Pesquisadores usam inteligência artificial no combate à fome

Solução criada na Universidade de São Paulo cruza dados automaticamente para apoiar a tomada de decisão mais eficaz contra a insegurança alimentar

O Centro de Inteligência Artificial (C4AI) da Universidade de São Paulo (USP) desenvolveu uma ferramenta que pode ajudar a diminuir a gravidade das estatísticas da fome e da insegurança alimentar no país —que, juntas, afetam 136 milhões de brasileiros, segundo levantamento feito em 2020 pela Rede Brasileira de Pesquisa em Soberania e Segurança Alimentar e Nutricional (Rede Penssan). 

A solução de inteligência artificial criada pelos pesquisadores brasileiros é capaz de identificar quais regiões de uma determinada cidade carecem de infraestrutura e de opções adequadas para o fornecimento de alimentos. Dessa forma, mostra para o poder público, empresas e ONGs onde e como agir para tomar decisões que resolvam ou minimizem a fome e a insegurança alimentar.

A solução, fruto de um projeto interdisciplinar da USP que ganhou vida com apenas 11 dias, analisa dados de diferentes bases para que seja possível identificar as localidades mais críticas e fazer outros tipos de análise. A integração de diferentes fontes é um problema crítico para um país tão grande quanto o Brasil; ao mesmo tempo, é fundamental para encontrar uma solução.

“Agora, com a nossa solução que cruza as informações de forma automática, a Inteligência Artificial apresenta as localidades mais críticas e diversos outros tipos de análises”, disse ao Jornal da USP Alexandre Delbem, criador da tecnologia e professor do Instituto de Ciências Matemáticas e de Computação (ICMC) da USP, em São Carlos (SP), e pesquisador do C4AI.

Ele explica que a tecnologia pode mapear diferentes áreas e se moldar a outros tantos tipos de informação. Isso significa que a solução de IA criada pela USP se adapta aos dados e descobre sozinha como o cruzamento pode ser feito para que eles se complementem e, assim, apoiem uma tomada de decisão. Não é preciso nem fazer um tratamento desses dados. “A inteligência artificial interpreta e apresenta resultados e previsões em relatórios, planilhas, gráficos ou mapas”, explica Delbem.

A experiência em São Paulo

Essa adaptabilidade permite que a solução trabalhe com qualquer tipo de dado, podendo ainda reunir informações a respeito do clima e prever possíveis desabastecimentos. Também pode facilitar a comunicação entre profissionais de diferentes áreas que tratem do mesmo assunto. Ou seja, gestores públicos podem trocar informações para que juntos consigam pensar em ações de combate à fome. 
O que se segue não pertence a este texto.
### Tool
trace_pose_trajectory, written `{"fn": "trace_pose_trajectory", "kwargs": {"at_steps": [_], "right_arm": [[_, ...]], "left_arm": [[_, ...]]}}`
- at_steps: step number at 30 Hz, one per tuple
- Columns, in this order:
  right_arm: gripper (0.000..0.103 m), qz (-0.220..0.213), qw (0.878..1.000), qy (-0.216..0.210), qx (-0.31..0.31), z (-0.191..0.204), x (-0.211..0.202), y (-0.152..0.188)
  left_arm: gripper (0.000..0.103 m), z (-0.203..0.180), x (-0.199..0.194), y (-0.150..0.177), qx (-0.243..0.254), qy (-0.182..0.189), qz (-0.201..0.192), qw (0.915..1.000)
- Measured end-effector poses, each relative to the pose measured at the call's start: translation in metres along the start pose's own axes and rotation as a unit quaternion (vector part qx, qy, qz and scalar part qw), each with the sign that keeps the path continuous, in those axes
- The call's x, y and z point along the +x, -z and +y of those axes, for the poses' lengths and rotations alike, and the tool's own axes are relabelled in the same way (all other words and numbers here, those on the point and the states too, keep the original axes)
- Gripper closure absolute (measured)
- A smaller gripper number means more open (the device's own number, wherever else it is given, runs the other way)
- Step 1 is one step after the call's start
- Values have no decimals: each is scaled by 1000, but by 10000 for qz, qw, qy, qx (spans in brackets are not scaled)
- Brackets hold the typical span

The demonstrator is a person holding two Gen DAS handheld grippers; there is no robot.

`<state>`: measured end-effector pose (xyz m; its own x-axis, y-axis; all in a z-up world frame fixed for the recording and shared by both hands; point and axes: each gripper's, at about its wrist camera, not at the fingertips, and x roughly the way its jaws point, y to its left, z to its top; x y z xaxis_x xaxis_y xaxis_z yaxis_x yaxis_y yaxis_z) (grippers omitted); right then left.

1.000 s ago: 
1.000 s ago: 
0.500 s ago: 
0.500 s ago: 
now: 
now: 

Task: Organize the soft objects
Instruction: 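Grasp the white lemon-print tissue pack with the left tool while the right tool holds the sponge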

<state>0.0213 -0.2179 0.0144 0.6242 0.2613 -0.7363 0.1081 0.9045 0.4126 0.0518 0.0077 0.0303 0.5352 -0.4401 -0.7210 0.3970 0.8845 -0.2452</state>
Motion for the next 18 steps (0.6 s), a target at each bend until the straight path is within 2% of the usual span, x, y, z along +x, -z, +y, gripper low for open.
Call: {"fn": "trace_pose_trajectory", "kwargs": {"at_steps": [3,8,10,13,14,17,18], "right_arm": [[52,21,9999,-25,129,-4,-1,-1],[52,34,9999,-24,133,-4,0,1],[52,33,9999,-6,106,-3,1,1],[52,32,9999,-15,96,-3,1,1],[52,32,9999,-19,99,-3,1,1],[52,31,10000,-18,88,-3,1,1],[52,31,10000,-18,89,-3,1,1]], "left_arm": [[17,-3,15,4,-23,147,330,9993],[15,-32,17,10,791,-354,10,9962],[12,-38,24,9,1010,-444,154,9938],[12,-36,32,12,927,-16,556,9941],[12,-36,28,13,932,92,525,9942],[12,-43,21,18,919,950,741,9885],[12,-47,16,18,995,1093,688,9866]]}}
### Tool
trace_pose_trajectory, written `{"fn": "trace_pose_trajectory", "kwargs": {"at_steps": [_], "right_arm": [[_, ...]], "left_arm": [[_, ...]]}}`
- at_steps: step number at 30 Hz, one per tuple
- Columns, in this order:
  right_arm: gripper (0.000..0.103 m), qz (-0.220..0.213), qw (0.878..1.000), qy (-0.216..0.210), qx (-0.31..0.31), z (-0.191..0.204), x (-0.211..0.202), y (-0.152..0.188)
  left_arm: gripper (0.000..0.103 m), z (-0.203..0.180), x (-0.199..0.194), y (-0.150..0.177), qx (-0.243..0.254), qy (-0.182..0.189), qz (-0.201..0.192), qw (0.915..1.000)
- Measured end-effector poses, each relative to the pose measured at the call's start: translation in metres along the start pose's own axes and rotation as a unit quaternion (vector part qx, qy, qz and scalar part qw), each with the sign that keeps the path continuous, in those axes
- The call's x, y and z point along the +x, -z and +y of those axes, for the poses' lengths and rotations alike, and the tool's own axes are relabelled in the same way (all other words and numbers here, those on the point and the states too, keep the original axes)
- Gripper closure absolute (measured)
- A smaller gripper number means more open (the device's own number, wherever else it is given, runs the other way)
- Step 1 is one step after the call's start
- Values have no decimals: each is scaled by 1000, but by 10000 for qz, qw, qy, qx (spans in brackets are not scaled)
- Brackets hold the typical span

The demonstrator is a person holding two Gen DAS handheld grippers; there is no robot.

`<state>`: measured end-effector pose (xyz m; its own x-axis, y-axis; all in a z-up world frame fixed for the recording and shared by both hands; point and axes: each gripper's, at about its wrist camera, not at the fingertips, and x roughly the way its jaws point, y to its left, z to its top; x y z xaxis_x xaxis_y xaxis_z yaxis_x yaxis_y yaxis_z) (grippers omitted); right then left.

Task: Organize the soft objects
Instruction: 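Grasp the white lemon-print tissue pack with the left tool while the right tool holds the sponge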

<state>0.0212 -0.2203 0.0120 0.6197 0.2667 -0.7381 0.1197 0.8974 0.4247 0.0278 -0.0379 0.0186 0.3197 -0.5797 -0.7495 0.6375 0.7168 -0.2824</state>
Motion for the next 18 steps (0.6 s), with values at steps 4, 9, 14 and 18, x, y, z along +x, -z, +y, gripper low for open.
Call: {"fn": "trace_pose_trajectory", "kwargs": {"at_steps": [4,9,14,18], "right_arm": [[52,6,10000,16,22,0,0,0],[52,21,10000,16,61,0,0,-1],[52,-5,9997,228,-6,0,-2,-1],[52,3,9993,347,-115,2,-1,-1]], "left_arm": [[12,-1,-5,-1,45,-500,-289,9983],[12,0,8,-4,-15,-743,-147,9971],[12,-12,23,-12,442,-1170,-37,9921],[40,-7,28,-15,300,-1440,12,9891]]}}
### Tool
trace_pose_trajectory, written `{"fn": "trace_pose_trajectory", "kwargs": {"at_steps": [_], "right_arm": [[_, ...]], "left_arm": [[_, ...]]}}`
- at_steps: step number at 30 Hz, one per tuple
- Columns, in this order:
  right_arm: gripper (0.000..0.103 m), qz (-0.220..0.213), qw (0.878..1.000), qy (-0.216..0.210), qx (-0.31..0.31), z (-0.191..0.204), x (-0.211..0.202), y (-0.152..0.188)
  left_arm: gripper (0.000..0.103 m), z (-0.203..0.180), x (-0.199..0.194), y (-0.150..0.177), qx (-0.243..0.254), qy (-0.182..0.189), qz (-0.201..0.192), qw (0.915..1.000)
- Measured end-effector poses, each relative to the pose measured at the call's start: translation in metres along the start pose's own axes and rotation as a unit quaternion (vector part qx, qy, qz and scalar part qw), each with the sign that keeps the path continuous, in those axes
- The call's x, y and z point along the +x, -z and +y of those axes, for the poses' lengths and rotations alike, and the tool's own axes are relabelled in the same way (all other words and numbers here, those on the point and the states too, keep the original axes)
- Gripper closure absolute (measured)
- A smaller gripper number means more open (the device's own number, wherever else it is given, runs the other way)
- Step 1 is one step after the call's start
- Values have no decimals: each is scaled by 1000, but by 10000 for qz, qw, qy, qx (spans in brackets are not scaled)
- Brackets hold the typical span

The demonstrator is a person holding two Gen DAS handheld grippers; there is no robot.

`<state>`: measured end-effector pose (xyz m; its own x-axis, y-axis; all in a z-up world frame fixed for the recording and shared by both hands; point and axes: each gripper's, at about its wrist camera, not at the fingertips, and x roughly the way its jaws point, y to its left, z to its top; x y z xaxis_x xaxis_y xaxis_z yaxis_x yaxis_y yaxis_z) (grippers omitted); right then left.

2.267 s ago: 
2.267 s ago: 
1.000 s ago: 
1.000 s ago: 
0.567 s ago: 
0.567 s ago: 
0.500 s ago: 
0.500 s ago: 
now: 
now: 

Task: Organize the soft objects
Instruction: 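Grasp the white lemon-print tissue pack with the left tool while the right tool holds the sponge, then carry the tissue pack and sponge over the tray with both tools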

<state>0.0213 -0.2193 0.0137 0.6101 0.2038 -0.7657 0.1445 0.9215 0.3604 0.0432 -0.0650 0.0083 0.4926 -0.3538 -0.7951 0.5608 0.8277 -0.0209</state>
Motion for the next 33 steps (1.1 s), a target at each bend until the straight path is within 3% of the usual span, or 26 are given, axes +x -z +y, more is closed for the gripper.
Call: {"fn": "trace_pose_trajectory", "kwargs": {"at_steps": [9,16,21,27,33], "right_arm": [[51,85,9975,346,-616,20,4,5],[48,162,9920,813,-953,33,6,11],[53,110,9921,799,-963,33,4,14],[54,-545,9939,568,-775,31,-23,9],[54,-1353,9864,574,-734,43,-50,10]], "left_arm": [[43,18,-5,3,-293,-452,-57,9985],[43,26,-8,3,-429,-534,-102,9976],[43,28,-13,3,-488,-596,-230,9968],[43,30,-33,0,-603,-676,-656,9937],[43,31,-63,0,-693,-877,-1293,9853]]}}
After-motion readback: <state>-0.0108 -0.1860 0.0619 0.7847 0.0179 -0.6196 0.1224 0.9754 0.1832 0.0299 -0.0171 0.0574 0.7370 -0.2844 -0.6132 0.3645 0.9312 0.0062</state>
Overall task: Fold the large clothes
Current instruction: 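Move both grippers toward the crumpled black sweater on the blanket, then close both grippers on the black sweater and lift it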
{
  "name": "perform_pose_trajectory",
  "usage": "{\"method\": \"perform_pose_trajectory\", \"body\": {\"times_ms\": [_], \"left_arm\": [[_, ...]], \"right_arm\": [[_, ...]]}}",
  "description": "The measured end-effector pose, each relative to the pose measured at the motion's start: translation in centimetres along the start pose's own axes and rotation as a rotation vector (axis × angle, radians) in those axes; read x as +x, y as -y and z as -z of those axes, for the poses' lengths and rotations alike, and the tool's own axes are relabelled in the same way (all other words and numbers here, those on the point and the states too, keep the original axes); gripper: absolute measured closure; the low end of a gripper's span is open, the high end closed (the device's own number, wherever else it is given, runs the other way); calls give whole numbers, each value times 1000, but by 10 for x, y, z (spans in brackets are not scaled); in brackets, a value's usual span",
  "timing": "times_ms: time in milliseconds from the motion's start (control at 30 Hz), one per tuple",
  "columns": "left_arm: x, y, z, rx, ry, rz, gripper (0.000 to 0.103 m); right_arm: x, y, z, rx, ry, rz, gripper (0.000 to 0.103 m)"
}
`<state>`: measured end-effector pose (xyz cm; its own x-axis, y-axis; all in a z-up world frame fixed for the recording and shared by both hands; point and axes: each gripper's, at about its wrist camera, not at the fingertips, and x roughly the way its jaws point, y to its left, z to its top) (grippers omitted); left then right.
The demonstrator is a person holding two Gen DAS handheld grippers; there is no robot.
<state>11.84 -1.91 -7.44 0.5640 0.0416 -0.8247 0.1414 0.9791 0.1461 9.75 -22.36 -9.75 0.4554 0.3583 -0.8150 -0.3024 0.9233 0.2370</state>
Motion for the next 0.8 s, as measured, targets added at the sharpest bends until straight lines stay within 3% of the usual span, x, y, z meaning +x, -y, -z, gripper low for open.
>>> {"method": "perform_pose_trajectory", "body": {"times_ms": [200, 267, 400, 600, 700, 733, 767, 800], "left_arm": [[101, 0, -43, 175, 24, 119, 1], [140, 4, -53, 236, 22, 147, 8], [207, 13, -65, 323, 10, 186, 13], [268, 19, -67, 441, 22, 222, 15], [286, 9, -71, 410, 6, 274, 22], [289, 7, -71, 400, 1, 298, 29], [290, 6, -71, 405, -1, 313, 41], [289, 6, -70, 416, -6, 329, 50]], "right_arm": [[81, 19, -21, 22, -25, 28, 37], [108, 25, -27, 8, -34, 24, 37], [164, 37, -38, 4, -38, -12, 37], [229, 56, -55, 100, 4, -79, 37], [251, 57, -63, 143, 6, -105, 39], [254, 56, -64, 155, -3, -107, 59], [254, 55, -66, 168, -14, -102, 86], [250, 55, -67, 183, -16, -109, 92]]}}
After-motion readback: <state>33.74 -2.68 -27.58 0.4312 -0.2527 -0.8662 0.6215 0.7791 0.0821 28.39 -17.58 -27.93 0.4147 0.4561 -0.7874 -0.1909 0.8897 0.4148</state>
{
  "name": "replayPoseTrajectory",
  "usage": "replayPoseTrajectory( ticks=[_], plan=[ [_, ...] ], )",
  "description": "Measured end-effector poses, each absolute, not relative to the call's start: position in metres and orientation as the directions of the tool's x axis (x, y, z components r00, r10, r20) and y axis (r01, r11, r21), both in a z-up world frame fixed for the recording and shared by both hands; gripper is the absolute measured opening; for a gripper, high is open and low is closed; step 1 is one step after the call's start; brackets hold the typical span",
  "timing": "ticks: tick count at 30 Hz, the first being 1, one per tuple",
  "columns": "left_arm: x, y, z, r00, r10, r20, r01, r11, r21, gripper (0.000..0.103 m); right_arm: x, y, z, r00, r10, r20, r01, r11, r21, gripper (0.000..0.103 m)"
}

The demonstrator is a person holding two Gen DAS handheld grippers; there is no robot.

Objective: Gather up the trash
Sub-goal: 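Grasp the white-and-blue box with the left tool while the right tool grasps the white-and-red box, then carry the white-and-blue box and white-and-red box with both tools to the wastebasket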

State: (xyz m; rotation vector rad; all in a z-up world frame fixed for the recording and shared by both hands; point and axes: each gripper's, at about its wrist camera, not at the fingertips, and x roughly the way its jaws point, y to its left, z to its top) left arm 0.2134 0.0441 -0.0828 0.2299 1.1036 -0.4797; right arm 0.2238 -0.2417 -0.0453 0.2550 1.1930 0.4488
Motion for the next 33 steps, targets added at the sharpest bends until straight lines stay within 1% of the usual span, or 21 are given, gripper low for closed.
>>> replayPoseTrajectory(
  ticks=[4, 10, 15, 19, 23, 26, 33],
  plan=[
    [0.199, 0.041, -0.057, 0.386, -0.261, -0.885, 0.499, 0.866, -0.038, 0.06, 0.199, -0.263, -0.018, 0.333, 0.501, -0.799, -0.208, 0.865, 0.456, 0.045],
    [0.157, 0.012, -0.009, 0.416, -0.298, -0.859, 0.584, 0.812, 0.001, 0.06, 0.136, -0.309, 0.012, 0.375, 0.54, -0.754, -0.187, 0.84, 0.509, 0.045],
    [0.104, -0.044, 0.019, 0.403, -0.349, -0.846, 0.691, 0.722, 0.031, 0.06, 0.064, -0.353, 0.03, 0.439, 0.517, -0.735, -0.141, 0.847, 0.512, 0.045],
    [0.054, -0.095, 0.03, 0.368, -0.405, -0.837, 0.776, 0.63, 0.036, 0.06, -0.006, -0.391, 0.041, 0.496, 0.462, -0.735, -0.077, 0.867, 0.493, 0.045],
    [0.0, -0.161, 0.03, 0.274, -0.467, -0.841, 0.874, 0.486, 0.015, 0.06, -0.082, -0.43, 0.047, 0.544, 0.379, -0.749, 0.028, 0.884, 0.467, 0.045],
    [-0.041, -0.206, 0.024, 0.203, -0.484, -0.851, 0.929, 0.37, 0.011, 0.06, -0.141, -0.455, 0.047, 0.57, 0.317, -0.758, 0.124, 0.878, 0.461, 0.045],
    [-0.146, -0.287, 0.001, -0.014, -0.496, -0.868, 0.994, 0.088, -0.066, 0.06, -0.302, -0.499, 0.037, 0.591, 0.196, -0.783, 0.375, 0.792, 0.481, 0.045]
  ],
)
“Tem fome por falta de alimento, fome de quantidade, fome de qualidade, fome por falta de acesso, por falta de nutrientes, fome porque não teve produção naquele ano. As informações de cada uma dessas áreas estão em bancos diferentes. São dados geográficos, sanitários, médicos e cada um deles representa um mundo distinto. A integração era um obstáculo enorme, mas que estamos resolvendo”, disse Antonio Mauro Saraiva, da Escola Politécnica da USP e pesquisador do C4AI.

A prova de conceito dessa solução foi realizada em São Paulo (SP) para identificar as regiões mais propensas à fome. Para isso, a IA usou três fontes de dados: o Instituto Brasileiro de Geografia e Estatística (IBGE), a Companhia Nacional de Abastecimento (Conab) e a indústria de alimentos (estabelecimentos que vendem comida na região).

Ao UOL, Saraiva explicou que há uma correlação entre o número de feiras livres, o número de estabelecimentos que vendem produtos in natura e o Índice Paulista de Vulnerabilidade Social, que identifica locais em que predominam pessoas que estão à margem da sociedade. “Dessa forma,pode-se mostrar aos gestores públicos a situação de determinada região e pensar em planos de ação e políticas públicas”, disse ele.

O próximo passo do projeto é expandir o mapeamento para outras localidades e levar a solução para gestores públicos, ONGs e empresas para buscar soluções para esse problema que atinge 64% da nossa população. “A tomada de decisão é do governo, e isso precisa ser feito com base em ciência e dados”, disse Saraiva.